What is observability?
“Is my system up or down?” “Is it fast or slow as experienced by my end users?” “What KPIs and SLAs should we establish, and how do we know if they’re being met?” When you’re operating at cloud speed and scale, you can’t afford to fly blind: you need to be able to answer a wide range of operational and business questions like these. You need to be able to spot problems as they arise (ideally before they disrupt the customer experience), respond quickly, and resolve them as quickly as possible. To achieve this insight, you need observable systems.

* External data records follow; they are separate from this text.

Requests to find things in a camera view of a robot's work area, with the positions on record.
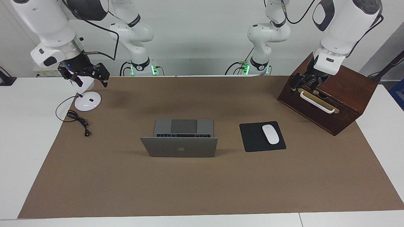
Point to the dark wooden box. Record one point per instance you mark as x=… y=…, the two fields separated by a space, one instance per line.
x=347 y=91

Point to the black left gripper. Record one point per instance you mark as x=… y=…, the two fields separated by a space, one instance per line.
x=317 y=74

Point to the white desk lamp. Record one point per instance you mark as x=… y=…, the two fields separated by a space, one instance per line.
x=86 y=104

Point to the grey laptop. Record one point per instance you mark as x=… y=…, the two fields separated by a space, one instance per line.
x=180 y=148

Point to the black tripod leg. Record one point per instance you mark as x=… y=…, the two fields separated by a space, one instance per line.
x=389 y=64

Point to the brown table mat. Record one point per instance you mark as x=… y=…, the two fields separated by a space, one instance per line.
x=189 y=189

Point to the blue object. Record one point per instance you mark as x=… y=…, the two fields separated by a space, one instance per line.
x=398 y=94

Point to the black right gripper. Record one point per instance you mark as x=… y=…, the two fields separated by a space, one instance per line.
x=80 y=66

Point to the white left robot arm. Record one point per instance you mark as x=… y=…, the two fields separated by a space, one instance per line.
x=344 y=25

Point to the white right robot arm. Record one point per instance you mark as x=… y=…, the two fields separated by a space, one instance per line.
x=47 y=25

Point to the black mouse pad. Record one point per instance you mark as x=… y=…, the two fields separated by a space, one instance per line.
x=252 y=138

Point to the white computer mouse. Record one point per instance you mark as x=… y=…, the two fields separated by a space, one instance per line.
x=270 y=134

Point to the black stand foot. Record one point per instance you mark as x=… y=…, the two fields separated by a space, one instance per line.
x=6 y=80

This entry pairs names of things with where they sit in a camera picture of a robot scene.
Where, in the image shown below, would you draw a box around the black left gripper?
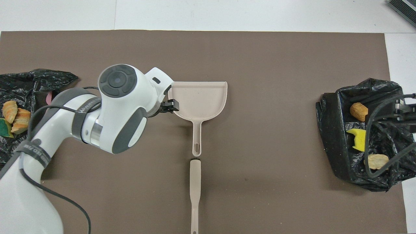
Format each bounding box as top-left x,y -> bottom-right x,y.
157,99 -> 180,115

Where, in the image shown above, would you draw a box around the beige plastic dustpan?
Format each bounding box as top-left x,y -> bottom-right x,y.
168,81 -> 228,157

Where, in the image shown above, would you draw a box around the beige brush with black bristles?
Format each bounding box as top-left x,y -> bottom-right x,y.
189,159 -> 202,234

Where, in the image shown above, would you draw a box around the yellow sponge piece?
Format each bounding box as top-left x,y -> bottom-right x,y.
0,118 -> 15,139
346,128 -> 367,152

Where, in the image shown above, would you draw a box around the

“Observability” describes how well you can understand what is happening in a system, often by instrumenting it to collect metrics, logs, or traces. In the cloud, observability can be hard to achieve due to sheer system complexity. Whether in data centers or in the cloud, to achieve operational excellence and meet business objectives, you need to understand how your systems are performing. Observability solutions enable you to collect and analyze data from applications and infrastructure so that you can understand their internal states and be alerted to, troubleshoot, and resolve issues with application availability and performance to improve the end-user experience.
What is the difference between observability and monitoring?
Though the term “monitoring” is sometimes defined as different from observability, monitoring is an activity that makes a system observable, alongside other activities like tracing and logging. You’ll often see monitoring, tracing, and logging described as “three pillars of observability.” However, there are also other tools that help you achieve observability, such as profilers and AI/Ops, discussed below.
What does observability help me do?
Observability enables you to detect and investigate problems.
Timely detection of a problem (ideally before it affects end users) is the first step in observability. Detection should be proactive and multi-faceted, including alarms when performance thresholds are breached, synthetic testing, and anomaly detection. A common performance metric is mean time to detect (MTTD). You can improve MTTD with a number of activities and tools:
Monitoring tools record performance statistics over time so that usage patterns can be identified. Monitoring agents record selected metrics at set intervals and store the resulting data in a time-series format.
Application Performance Monitoring
Application Performance Monitoring (APM) lets you monitor the end-to-end customer experience, from browsers and mobile devices through the various layers of application stack. APM begins with Front-end monitoring – measuring and monitoring the experience of customers from the browser or mobile device. At the heart of APM, Application discovery, tracing, and diagnostics is the ability to identify which part of an application is causing performance issues and quickly pinpoint the reason for it.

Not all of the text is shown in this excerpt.